Hacker News new | ask | show | jobs
by johnklos 555 days ago
You know, there's nothing wrong with running a slow LLM.

For some people, they lack the resources to run an LLM on a GPU. For others, they want to try certain models without buying thousands of dollars of equipment just to try things out.

Either way, I see too many people putting the proverbial horse before the cart: they buy a video card, then try to fit LLMs in to the limited VRAM they have, instead of playing around, even if at 1/10th the speed, and figuring out which models they want to run before deciding where they want to invest their money.

One token a second is worlds better than running nothing at all because someone told you that you shouldn't or can't because you don't have a fancy, expensive GPU.

4 comments

> For some people, they lack the resources to run an LLM on a GPU.

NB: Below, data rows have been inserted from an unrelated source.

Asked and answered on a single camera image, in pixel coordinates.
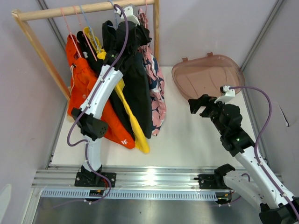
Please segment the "black shorts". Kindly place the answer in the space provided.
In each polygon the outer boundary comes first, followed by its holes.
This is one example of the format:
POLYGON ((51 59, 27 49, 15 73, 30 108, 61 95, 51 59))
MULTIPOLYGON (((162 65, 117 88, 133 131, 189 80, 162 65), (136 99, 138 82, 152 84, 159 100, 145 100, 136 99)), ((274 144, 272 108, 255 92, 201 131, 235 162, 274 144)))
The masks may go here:
MULTIPOLYGON (((89 45, 90 41, 85 39, 82 31, 77 32, 77 40, 89 67, 94 72, 94 76, 99 77, 103 60, 96 59, 96 51, 92 45, 89 45)), ((105 135, 106 138, 122 145, 125 144, 125 140, 128 141, 128 144, 135 143, 129 116, 115 90, 112 91, 105 105, 101 119, 109 125, 109 130, 105 135)))

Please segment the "blue hanger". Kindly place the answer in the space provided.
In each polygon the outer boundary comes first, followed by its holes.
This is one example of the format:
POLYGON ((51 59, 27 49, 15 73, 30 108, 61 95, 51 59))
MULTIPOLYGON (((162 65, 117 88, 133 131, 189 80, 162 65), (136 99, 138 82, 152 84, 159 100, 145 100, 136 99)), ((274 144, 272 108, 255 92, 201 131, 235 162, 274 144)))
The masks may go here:
POLYGON ((115 25, 109 25, 109 27, 112 27, 114 29, 119 28, 119 24, 121 23, 121 11, 118 7, 114 6, 114 2, 112 0, 108 0, 108 2, 111 3, 113 10, 114 10, 114 18, 115 18, 115 25))
POLYGON ((85 19, 85 21, 86 21, 86 23, 87 23, 87 26, 88 26, 88 29, 89 29, 89 33, 91 34, 91 36, 92 36, 92 38, 93 38, 93 42, 94 42, 94 44, 95 44, 95 46, 96 46, 96 49, 97 49, 97 51, 98 51, 99 53, 101 53, 101 44, 100 44, 98 38, 95 36, 93 29, 91 28, 90 22, 88 21, 87 16, 86 16, 85 13, 84 13, 84 10, 83 10, 83 8, 82 8, 82 5, 79 5, 79 7, 80 7, 80 10, 81 10, 81 12, 82 12, 82 14, 83 14, 83 16, 84 16, 84 19, 85 19))

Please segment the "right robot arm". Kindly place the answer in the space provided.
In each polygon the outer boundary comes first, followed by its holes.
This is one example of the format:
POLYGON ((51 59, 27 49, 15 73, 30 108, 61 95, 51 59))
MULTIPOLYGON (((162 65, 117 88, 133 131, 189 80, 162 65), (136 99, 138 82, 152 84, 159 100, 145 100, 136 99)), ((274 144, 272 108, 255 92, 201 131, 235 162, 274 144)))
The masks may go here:
POLYGON ((254 183, 244 179, 233 166, 225 164, 214 171, 218 188, 228 187, 259 212, 264 224, 295 224, 299 221, 299 199, 276 177, 258 151, 250 136, 242 129, 242 115, 236 105, 225 104, 216 97, 202 95, 189 99, 190 111, 209 118, 220 134, 222 146, 248 172, 254 183))

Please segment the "orange shorts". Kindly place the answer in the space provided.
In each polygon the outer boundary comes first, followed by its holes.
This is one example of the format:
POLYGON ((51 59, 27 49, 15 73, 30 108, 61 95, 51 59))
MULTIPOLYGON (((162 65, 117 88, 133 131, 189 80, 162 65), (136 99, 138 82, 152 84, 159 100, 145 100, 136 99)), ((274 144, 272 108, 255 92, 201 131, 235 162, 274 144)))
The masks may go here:
MULTIPOLYGON (((75 35, 68 35, 65 48, 68 63, 71 70, 71 98, 68 105, 67 114, 71 116, 73 108, 79 108, 88 97, 97 78, 94 71, 89 67, 83 52, 79 49, 79 43, 75 35)), ((101 120, 108 123, 108 131, 105 138, 118 143, 128 149, 135 147, 134 136, 130 134, 113 110, 108 100, 105 104, 101 120)))

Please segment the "yellow shorts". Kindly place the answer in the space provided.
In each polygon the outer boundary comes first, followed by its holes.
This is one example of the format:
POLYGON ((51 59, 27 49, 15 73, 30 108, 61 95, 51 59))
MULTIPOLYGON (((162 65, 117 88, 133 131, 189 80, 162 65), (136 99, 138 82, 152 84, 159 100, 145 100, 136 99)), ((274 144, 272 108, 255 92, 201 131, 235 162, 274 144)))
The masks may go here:
MULTIPOLYGON (((89 29, 88 27, 84 28, 84 32, 87 36, 87 38, 90 41, 90 45, 92 45, 96 51, 96 57, 97 59, 102 59, 104 60, 106 57, 106 52, 103 48, 101 48, 101 53, 99 53, 96 49, 96 46, 93 42, 93 38, 91 36, 91 34, 89 33, 89 29)), ((131 123, 131 127, 132 130, 134 132, 134 136, 135 136, 135 148, 141 150, 144 153, 148 153, 150 151, 150 148, 147 144, 146 138, 144 136, 144 133, 142 131, 142 128, 140 127, 137 118, 135 117, 135 115, 133 114, 133 112, 135 111, 135 100, 133 99, 134 95, 130 92, 130 90, 127 88, 127 86, 125 85, 123 79, 121 79, 117 85, 115 86, 115 88, 113 89, 116 91, 117 95, 119 96, 119 98, 121 99, 124 108, 126 110, 126 113, 129 116, 129 121, 131 123)))

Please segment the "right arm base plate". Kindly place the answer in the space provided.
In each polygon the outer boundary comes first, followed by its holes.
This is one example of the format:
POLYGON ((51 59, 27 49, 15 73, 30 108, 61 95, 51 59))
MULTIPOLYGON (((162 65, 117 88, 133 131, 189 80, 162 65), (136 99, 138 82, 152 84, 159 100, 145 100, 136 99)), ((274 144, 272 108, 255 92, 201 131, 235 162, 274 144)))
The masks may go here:
POLYGON ((230 189, 226 185, 218 183, 213 174, 199 174, 193 179, 198 182, 200 189, 230 189))

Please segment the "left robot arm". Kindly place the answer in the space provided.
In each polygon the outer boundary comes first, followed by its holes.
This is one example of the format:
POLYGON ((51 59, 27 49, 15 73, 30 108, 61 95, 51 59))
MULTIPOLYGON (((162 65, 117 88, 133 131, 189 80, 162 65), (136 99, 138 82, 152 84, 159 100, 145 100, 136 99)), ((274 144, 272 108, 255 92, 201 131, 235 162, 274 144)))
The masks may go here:
POLYGON ((105 182, 110 188, 114 186, 113 180, 101 172, 102 138, 108 131, 108 124, 100 118, 113 89, 123 77, 124 66, 138 47, 149 42, 149 31, 144 26, 121 22, 116 30, 116 43, 122 44, 121 50, 113 47, 108 52, 91 93, 80 108, 72 110, 74 125, 80 128, 85 143, 85 162, 77 172, 76 187, 103 187, 105 182))

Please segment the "pink floral shorts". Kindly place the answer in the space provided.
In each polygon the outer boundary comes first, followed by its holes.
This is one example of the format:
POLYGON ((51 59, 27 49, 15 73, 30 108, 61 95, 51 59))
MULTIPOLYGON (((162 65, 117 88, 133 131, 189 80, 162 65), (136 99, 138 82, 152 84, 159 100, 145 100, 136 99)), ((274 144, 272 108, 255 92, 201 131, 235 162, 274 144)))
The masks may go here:
POLYGON ((166 103, 164 97, 165 81, 157 59, 150 48, 150 43, 138 50, 142 56, 142 63, 149 82, 149 94, 152 111, 152 135, 158 136, 166 117, 166 103))

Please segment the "dark navy shorts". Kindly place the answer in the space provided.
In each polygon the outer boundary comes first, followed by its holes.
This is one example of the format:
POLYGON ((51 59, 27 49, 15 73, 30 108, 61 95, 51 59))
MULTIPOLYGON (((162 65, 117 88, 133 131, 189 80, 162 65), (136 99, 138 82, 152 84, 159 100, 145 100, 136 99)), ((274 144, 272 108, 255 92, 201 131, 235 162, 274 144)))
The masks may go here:
POLYGON ((126 24, 126 36, 121 51, 118 51, 118 29, 109 27, 111 21, 102 25, 104 49, 107 51, 105 62, 111 65, 113 62, 116 70, 123 74, 123 81, 130 92, 134 95, 136 104, 133 114, 138 120, 140 127, 147 139, 151 138, 152 111, 149 82, 143 67, 142 54, 123 54, 128 40, 128 23, 126 24))

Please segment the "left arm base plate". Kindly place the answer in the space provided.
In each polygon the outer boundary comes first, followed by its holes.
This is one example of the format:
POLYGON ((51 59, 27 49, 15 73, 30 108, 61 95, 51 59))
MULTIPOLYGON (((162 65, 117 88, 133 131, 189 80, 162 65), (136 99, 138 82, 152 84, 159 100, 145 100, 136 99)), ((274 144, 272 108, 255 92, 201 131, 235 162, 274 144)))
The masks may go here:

Most people have a usable iGPU, that's going to run most models significantly slower (because less available memory throughput, and/or more of it being wasted on padding, compared to CPU) but a lot cooler than the CPU. NPU's will likely be a similar story.

It would be nice if there was an easy way to only run the initial prompt+context processing (which is generally compute bound) on iGPU+NPU, but move to CPU for the token generation stage.

Change your interface to the LLM to email. Then you're just sending emails and get your answer back in 15 min. For many cases that'd be useful.
> One token a second is worlds better than running nothing at all because someone told you that you shouldn't or can't because you don't have a fancy, expensive GPU.

It's a minuscule pittance, on hardware that costs as much as an AmpereOne.

Great point